BRIEF> For the records below, output word for word the lines from the one with "Asked and answered" up to and including the one with "Trace the target along the edge.". No pictures.

Data entries>

□ □ □ □ □ □ □

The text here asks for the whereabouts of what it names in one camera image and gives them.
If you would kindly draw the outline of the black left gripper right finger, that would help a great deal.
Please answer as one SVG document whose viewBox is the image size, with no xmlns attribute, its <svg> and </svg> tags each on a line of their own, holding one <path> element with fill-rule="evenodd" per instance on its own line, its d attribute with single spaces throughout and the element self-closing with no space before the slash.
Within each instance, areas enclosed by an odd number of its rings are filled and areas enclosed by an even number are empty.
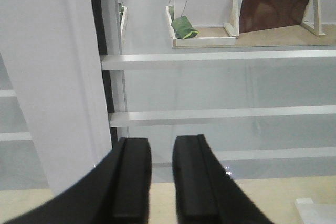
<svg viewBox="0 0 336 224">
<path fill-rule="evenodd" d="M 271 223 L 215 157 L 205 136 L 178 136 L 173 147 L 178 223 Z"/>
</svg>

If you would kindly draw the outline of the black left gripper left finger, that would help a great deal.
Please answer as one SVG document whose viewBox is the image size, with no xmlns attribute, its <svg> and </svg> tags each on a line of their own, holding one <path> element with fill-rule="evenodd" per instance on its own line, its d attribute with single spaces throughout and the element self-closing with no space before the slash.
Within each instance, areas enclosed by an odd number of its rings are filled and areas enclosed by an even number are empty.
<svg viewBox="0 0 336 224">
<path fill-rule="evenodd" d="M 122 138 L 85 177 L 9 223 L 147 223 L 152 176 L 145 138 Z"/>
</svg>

□ □ □ □ □ □ □

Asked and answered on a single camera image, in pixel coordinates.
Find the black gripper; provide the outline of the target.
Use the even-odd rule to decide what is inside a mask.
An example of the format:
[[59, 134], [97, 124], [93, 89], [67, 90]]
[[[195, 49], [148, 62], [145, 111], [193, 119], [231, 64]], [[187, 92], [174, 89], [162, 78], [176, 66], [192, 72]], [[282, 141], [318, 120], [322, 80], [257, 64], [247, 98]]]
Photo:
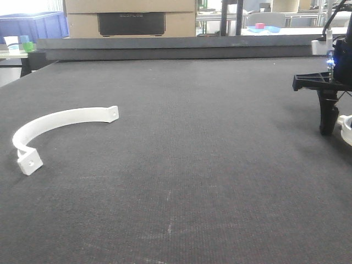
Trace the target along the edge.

□ □ □ □ □ □ □

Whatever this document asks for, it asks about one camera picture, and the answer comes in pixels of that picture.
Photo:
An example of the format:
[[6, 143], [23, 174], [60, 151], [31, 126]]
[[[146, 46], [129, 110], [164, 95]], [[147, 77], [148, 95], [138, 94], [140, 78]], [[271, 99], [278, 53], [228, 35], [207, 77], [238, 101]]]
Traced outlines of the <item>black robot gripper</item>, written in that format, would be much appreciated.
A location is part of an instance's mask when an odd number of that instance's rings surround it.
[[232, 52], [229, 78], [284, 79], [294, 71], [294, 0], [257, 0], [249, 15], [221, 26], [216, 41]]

□ □ □ □ □ □ □

TASK RESULT>
Asked and answered on a single camera image, in pixel coordinates.
Find the black gripper; provide the outline of the target.
Use the even-odd rule to decide what is inside a mask.
An example of the format:
[[59, 134], [97, 124], [93, 89], [67, 90]]
[[[195, 49], [148, 62], [145, 111], [193, 119], [231, 64]], [[187, 92], [174, 89], [162, 78], [176, 66], [192, 72]], [[282, 141], [318, 120], [322, 80], [257, 64], [247, 98]]]
Photo:
Trace the target along the edge.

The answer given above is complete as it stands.